2. Acto de contrición. Cuando recuerdo, en la amargura de
mi alma, mis años pasados, me lleno de temor (porque no fui buen hijo, ni
hermano) y me estremezco al solo nombre de pastor: ciertamente sería una
insensatez si no me sintiera totalmente indigno de él. Pero tu santa misericordia
está sobre mí para arrancar mi alma miserable de las profundidades del abismo, tú
que tienes misericordia del que quieres y la concedes a quien te agrada, y de
tal modo perdonas los pecados que no castigas por venganza ni llenas de
confusión con tus reprensiones, ni amas menos a los que amonestas: sin embargo
permanezco confundido y conturbado, pues, si bien recuerdo tu bondad, no puedo
olvidar mis ingratitudes. Aquí está, aquí está en tu presencia la confesión de
mi corazón, la confesión de mis innumerables crímenes, de cuyo dominio tu
misericordia quiso liberar a mi pobre alma. Por todo esto, mis entrañas te dan
gracias y te alaban con todas sus fuerzas. Pero no soy menos deudor tuyo por
todos aquellos males que no hice, porque, ciertamente, el mal que no hice no lo
hice porque tú me conducías, quitándome el poder de realizarlo, o rectificando
mi voluntad, o dándome la fuerza de resistir. Mas, ¿qué haré Señor Dios mío,
por todo aquello con lo que por tu justo juicio toleras todavía que tu servidor,
el hijo de tu sierva, sea atormentado y abatido? Innumerables son las razones,
Señor, por las que mi alma pecadora se inquieta ante tu mirada y, no obstante eso,
mi contrición y mi vigilancia están muy lejos de ser las que serían necesarias
o las que mi voluntad desearía.
3. Examen sobre el
servicio pastoral. Te
confieso, Jesús mío, salvador mío, esperanza mía, consuelo mío; te confieso,
Dios mío, que no estoy tan contrito y lleno de temor como debería por el
pasado, ni me preocupo por el presente como convendría. ¡Y tú, dulce Señor, has
establecido a este hombre sobre tu familia, sobre las ovejas de tu rebaño! A
mí, que tengo tan poco cuidado de mí mismo, me mandas cuidar de ellos; a mí,
que no alcanzo a orar por mis propios pecados, me mandas orar por ellos; a mí,
que apenas me he instruido a mí mismo, me mandas que les enseñe a ellos. Desdichado
de mí, ¿qué he hecho, qué he emprendido, en qué he consentido? Pero sobre todo
tú, Señor, ¿qué has dejado que hagan de este miserable? Pero dime, dulce Señor,
¿no es ésta tu familia, tu pueblo elegido, que por segunda vez hiciste salir de
Egipto, que creaste y redimiste (al llamarlo a la vida monástica benedictina)?

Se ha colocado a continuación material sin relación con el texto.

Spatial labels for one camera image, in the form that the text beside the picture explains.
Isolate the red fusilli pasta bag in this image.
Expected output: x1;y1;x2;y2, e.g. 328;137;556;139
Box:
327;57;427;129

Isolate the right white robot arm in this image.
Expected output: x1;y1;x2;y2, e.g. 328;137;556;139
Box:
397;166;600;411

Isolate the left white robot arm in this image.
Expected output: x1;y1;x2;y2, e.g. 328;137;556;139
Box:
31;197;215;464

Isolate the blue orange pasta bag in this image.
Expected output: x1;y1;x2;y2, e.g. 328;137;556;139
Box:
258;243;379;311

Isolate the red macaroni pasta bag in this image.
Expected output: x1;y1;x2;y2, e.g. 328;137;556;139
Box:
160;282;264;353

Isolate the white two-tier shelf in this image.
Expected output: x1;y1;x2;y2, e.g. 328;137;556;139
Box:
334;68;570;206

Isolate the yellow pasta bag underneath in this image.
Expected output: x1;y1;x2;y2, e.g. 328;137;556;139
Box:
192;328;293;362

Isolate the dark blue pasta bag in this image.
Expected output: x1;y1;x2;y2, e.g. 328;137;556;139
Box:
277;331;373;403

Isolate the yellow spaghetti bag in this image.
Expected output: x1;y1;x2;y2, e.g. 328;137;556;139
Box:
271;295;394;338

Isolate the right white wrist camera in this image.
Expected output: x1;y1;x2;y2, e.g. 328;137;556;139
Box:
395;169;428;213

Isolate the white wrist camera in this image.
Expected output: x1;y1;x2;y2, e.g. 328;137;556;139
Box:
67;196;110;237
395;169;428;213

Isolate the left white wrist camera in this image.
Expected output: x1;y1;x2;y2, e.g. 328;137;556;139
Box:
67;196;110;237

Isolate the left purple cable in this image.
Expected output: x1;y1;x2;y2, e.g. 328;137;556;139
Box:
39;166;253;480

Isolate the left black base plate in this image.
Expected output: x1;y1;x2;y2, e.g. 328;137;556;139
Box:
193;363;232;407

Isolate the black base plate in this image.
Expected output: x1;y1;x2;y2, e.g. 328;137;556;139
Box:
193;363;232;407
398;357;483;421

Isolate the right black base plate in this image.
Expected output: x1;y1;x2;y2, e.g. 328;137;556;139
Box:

Luego los reuniste de todas las naciones y los hiciste habitar unidos
fraternalmente en esta casa (y quisiste apacentarlos por abades creativos, sabios,
misericordiosos y prudentes como Pedro, Gabino, José y Benito). ¿Por qué
entonces, oh fuente de misericordia, siendo lo que son, tan caros para ti, has
querido encomendármelos a mí, que soy tan despreciable a tus ojos? ¿Acaso lo
hiciste para consentir a mis inclinaciones y entregarme a mis deseos y poder
acusarme mejor, condenarme más severamente y castigarme no sólo por mis
pecados, sino también por los de los demás? Pero ¿valía la pena —oh
piadosísimo— que, para tener un motivo más evidente para castigar con mayor
severidad a un pecador, expusieras tantas y tales almas? En efecto, ¿hay un
peligro mayor para los discípulos que un superior necio y pecador? ¿O bien —y
esto me parece más digno de tu gran bondad y lo experimento dulcemente— pusiste
al frente de tu familia un hombre tal para que tu misericordia se haga
manifiesta y evidente tu sabiduría? ¿Tuviste a bien gobernar a tu familia por
un hombre tal, que nada procediera de él, sino de la grandeza de tu poder, para
que el sabio no se gloríe de su sabiduría ni el fuerte de su fortaleza, porque
cuando gobiernan bien a tu pueblo, eres tú, en realidad, el que gobierna?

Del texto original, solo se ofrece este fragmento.